“Please come to our new bar, we have a wonderful new array of innovative molecular cocktails concocted by a hipster mixologist (whose arms are covered with tattoos, and hasn’t shaved his beard since 2012)”, said a very energetic hotelier with a wink – and I never say NO to a free invitation for cocktails.
However, let me tell you this. There are only a handful of bars that I regularly go around the world. Sure, I will try new bars to check them out, but the ones that keep me coming back are the ones that I have a good relationship with the bartender(s), as well as the ones that make great chocolate martinis (There are quite a few of those).
From my recent trip to the US, I met two bartenders that had really made my day. One at the Randolph Bar Warwick New York, and one at the European Bar at Warwick San Francisco. Frank is the bartender at the Randolph, and I love him. Not only he can make drinks, but he can talk about things, from historical subjects to politics, to designs, and everything else. Jass is the bartender at the European bar. When found out that we were from Thailand, he opened up a great conversation about about Muay Thai, Thai food, and even showcased some of his Thai vocabulary to us. You see – it’s all about engagement.
In Asia, it often seems like bartenders are too cool to be your friends. When you talk to them, they get annoyed, or even when they do want to talk to you, their manager will signal them to stop talking and get back to work. Even when the bar is empty. I guess that it’s better to see your staff behind the counter playing with their phone rather than being busy engaging with a potential repeat customer.
I have seen a lot of F&B directors that want to recruit people who look good in a rolled sleeve tight white shirt (that I am often asked to make), grungy tattoos, and look good in a leather apron (again something that I’m often asked to make), but as I have always been told, looks fade (as do the uniforms), and for this industry, the staff do too fade away from you quite quickly.
Relationships last longer. When I had one day left in New York, the last thing I did after landing in JFK from San Francisco was to go and see my bartender friend Frank. That’s how powerful good customer engagement is. Less than twenty-four hours left in the city, it was just noon but we had to see Frank once more.
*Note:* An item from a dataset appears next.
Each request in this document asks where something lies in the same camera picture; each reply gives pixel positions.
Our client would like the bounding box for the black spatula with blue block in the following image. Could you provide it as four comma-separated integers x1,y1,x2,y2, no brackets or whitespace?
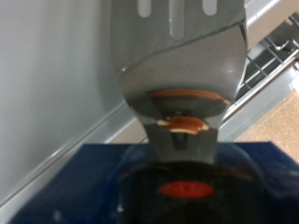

How do you create a ‘Frank’ for your bar? Get a manager that can train your bartenders to be well-rounded, make good drinks, have a good people skills – meaning they need to know when to talk and when to stop, and what to talk about, and what should not be talked about.
My suggestion as far as bartender training is to start with having them read a newspaper to see what’s going on in the world and to open up a conversation “Have you a read the news today?”
Whatever the answer might be, talk it over over a Martini.